At the beginning of the year, the Hong Kong Investment Funds Association (IFA) commissioned a paper to develop an optimal model on retirement income policy for the Territory, which on present trends faces a nightmare of demographic ageing. The Mandatory Provident Fund (MPF) system implemented in 2001 is widely viewed as a reasonable start, but totally insufficient to allow most Hong Kongers to retire in dignity and financial security.

The paper, done by the Gadbury Group, led by principal Jeremy Gadbury and fellow consultant Alan Taylor, provided a comprehensive blueprint of the fundamental changes necessary to meet the IFA's objectives. Subsequent interviews with fund management executives involved with the IFA reveal that while the industry body has taken aboard the more technical recommendations, it will not pursue the more sweeping policy suggestions.

The Mandatory Provident Fund Schemes Authority (MPFA), the main regulator, has until now been busy revising its code on disclosures regarding fees, marketing and other measures. But that work is drawing to a close. The industry may also be looking to seize the initiative, as that code revision was primarily driven by the MPFA. (MPFA officials declined to comment for this article.)

Although the Gadbury report is not public, Jeremy Gadbury did give a recent lunch address to the IFA in which he outlined his recommendations. He says his ideas would build on MPF's good start, rather than scrap it for something else, so he believes his starting position is conservative. Nonetheless he does call for fundamental changes at the policy level, including:

1. Abolishing the severance system under ORSO schemes (those corporate schemes under the Occupational Retirement Schemes Ordinance) and require beneficiaries' money remain invested until they turn 60;

2. Providing a basic retirement income from government coffers for everyone over the age of 65, because the MPF does not cover all citizens and is insufficient anyway; and

3. Tax credits for voluntary contributions.

Gadbury also made some more technical suggestions:

4. Allow an ongoing choice between MPF and a company's ORSO schemes, rather than tie employees to a decision forced on them in late 2000;

5. Provide more investment choice and bin constraints such as the requirement that at least 30% of every MPF portfolio invest in Hong Kong dollar assets;

6. Change MPF's lump sum payments to a drawdown or income process;

7. Mandate asset allocation shifts toward more conservative positions or capital-protected instruments when members reach certain ages; and

8. Require the authorities to publish more information and data about MPF and ORSO, including contributions and payments.

Sally Wong, executive director at the IFA, says the organization forwarded the report to the MPFA and the Financial Services Bureau in May, and its pensions committee is now brainstorming particular recommendations to push.

"There were a lot of proposals, some more doable than others," Wong says.

The policy ones fell into the difficult list. Universal retirement income, for example, and other proposals that would impact the already-strained budget finances are a non-starter. "But fine-tuning the MPF system can work," she says, although it is harder to tackle ORSO-related issues because that involves changing contractual agreements between companies and employees. The one major change the IFA is prepared to tackle is calling for voluntary contributions to be shielded from salaries tax.
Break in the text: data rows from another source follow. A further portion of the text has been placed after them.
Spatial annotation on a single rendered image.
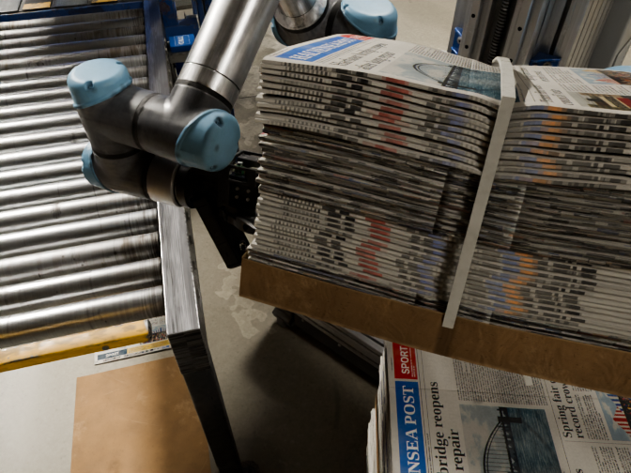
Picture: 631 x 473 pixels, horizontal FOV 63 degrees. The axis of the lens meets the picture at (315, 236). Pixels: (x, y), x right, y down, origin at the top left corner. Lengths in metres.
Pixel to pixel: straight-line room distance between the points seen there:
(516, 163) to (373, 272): 0.15
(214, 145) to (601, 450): 0.59
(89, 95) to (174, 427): 1.15
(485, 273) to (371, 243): 0.10
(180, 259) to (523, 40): 0.73
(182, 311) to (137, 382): 0.92
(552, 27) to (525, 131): 0.75
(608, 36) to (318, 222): 1.04
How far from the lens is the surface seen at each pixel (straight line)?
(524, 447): 0.72
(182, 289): 0.86
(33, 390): 1.85
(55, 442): 1.74
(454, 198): 0.41
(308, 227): 0.44
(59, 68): 1.58
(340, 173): 0.41
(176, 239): 0.94
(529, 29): 1.06
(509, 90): 0.40
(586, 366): 0.48
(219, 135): 0.61
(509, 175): 0.40
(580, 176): 0.40
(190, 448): 1.61
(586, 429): 0.76
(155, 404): 1.69
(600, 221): 0.42
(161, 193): 0.73
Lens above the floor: 1.46
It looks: 46 degrees down
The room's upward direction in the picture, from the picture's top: straight up
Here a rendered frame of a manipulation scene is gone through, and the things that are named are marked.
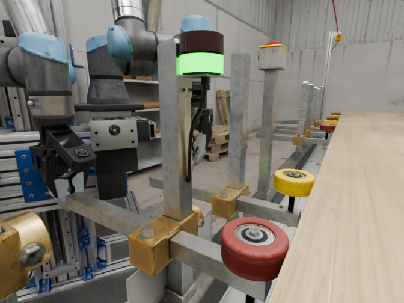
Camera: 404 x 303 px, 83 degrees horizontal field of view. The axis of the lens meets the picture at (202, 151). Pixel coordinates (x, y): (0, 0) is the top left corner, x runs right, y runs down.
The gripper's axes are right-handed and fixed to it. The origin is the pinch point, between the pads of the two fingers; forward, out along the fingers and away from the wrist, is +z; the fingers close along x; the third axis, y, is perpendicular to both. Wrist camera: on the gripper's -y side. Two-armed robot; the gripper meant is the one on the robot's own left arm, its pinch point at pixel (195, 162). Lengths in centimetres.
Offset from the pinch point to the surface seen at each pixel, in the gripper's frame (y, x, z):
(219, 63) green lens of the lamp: -26.2, -9.7, -21.4
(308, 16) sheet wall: 745, -168, -246
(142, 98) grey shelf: 269, 147, -13
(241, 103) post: -1.7, -11.7, -15.5
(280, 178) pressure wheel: -11.0, -20.6, -0.8
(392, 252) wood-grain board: -31.4, -30.2, -0.5
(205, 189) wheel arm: -1.5, -3.1, 7.2
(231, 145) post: -0.9, -9.6, -5.0
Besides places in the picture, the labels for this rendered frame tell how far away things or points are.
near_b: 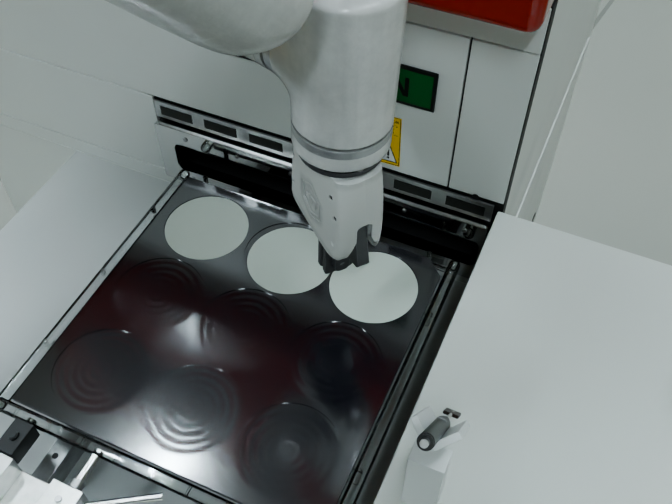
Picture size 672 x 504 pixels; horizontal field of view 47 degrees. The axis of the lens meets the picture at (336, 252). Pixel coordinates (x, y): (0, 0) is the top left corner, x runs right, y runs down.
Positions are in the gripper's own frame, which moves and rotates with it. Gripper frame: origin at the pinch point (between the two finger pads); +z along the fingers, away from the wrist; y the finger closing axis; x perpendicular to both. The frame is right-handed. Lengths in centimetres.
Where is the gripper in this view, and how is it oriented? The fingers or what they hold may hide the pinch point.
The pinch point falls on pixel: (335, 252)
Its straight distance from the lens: 77.2
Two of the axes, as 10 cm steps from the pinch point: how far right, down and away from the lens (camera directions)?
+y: 4.5, 7.2, -5.3
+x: 8.9, -3.4, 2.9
Kerry Ching, head of institutional business at Invesco and the pension committee's chairwoman, says several recommendations appeal to the industry. "Especially voluntary contributions, holding retirement assets to a certain age and a flexible drawdown," she says. Fund managers particularly dislike the 30% investment rule.

"Our focus will be more on the technical areas," Wong says. "The rest is beyond us. It would need a lot more research about the fiscal implications."

She adds, however, that the IFA is not going for 'quick' solutions, noting even the more technical recommendations will take years to resolve.

Ching agrees, noting the government currently has other priorities and preoccupations. "This is a medium-term project," she says.

The IFA has drawn up five likely goals to pursue with regulators and the Legislative Council: flexible drawdowns, liberalizing MPF regulation with regard to investments and new market tools such as derivatives, ending salaries tax on voluntary contributions, ensuring ORSO benefits are retained until retirement, and opening preserved accounts (accounts for employees who have since left the company) to voluntary contributions.